*DATA SECTION:*

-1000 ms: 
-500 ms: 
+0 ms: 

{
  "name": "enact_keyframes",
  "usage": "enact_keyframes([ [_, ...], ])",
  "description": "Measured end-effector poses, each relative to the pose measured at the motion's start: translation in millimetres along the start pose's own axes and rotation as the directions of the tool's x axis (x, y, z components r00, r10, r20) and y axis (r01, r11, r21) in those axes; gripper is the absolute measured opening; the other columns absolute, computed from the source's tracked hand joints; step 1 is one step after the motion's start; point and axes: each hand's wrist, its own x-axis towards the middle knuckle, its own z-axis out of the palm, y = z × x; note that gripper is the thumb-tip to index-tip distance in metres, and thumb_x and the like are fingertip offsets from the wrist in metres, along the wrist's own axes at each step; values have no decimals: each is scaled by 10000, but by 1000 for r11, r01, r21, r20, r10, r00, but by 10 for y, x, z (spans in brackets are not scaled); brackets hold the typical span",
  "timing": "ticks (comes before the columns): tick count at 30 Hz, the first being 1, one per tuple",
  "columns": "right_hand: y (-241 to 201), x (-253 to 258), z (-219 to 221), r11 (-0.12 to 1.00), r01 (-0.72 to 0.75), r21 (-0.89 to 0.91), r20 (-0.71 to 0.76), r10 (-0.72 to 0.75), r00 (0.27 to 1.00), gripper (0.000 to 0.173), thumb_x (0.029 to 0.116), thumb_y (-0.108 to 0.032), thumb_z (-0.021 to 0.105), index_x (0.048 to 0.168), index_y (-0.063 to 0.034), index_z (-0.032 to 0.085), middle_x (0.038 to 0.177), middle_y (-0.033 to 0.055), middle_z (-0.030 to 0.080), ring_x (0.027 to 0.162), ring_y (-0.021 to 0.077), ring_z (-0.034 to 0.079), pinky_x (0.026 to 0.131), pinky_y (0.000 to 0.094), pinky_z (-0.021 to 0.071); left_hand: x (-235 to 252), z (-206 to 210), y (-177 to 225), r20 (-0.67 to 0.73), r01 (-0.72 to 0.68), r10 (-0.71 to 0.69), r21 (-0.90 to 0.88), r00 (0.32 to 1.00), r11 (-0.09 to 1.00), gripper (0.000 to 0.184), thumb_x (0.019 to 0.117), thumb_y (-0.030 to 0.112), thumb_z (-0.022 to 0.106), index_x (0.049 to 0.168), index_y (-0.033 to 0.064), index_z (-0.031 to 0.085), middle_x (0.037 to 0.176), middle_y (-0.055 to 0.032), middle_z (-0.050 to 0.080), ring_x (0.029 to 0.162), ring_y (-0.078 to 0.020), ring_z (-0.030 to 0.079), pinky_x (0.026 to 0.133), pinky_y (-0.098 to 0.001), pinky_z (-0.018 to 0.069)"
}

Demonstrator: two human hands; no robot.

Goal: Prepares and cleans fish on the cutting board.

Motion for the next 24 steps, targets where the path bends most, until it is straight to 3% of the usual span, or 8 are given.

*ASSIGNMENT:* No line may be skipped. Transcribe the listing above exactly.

*ANSWER SECTION:*
-1000 ms: 
-500 ms: 
+0 ms: 

{
  "name": "enact_keyframes",
  "usage": "enact_keyframes([ [_, ...], ])",
  "description": "Measured end-effector poses, each relative to the pose measured at the motion's start: translation in millimetres along the start pose's own axes and rotation as the directions of the tool's x axis (x, y, z components r00, r10, r20) and y axis (r01, r11, r21) in those axes; gripper is the absolute measured opening; the other columns absolute, computed from the source's tracked hand joints; step 1 is one step after the motion's start; point and axes: each hand's wrist, its own x-axis towards the middle knuckle, its own z-axis out of the palm, y = z × x; note that gripper is the thumb-tip to index-tip distance in metres, and thumb_x and the like are fingertip offsets from the wrist in metres, along the wrist's own axes at each step; values have no decimals: each is scaled by 10000, but by 1000 for r11, r01, r21, r20, r10, r00, but by 10 for y, x, z (spans in brackets are not scaled); brackets hold the typical span",
  "timing": "ticks (comes before the columns): tick count at 30 Hz, the first being 1, one per tuple",
  "columns": "right_hand: y (-241 to 201), x (-253 to 258), z (-219 to 221), r11 (-0.12 to 1.00), r01 (-0.72 to 0.75), r21 (-0.89 to 0.91), r20 (-0.71 to 0.76), r10 (-0.72 to 0.75), r00 (0.27 to 1.00), gripper (0.000 to 0.173), thumb_x (0.029 to 0.116), thumb_y (-0.108 to 0.032), thumb_z (-0.021 to 0.105), index_x (0.048 to 0.168), index_y (-0.063 to 0.034), index_z (-0.032 to 0.085), middle_x (0.038 to 0.177), middle_y (-0.033 to 0.055), middle_z (-0.030 to 0.080), ring_x (0.027 to 0.162), ring_y (-0.021 to 0.077), ring_z (-0.034 to 0.079), pinky_x (0.026 to 0.131), pinky_y (0.000 to 0.094), pinky_z (-0.021 to 0.071); left_hand: x (-235 to 252), z (-206 to 210), y (-177 to 225), r20 (-0.67 to 0.73), r01 (-0.72 to 0.68), r10 (-0.71 to 0.69), r21 (-0.90 to 0.88), r00 (0.32 to 1.00), r11 (-0.09 to 1.00), gripper (0.000 to 0.184), thumb_x (0.019 to 0.117), thumb_y (-0.030 to 0.112), thumb_z (-0.022 to 0.106), index_x (0.049 to 0.168), index_y (-0.033 to 0.064), index_z (-0.031 to 0.085), middle_x (0.037 to 0.176), middle_y (-0.055 to 0.032), middle_z (-0.050 to 0.080), ring_x (0.029 to 0.162), ring_y (-0.078 to 0.020), ring_z (-0.030 to 0.079), pinky_x (0.026 to 0.133), pinky_y (-0.098 to 0.001), pinky_z (-0.018 to 0.069)"
}

Demonstrator: two human hands; no robot.

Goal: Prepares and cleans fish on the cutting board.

Motion for the next 24 steps, targets where the path bends most, until it is straight to 3% of the usual span, or 8 are given.

This exercise is now done.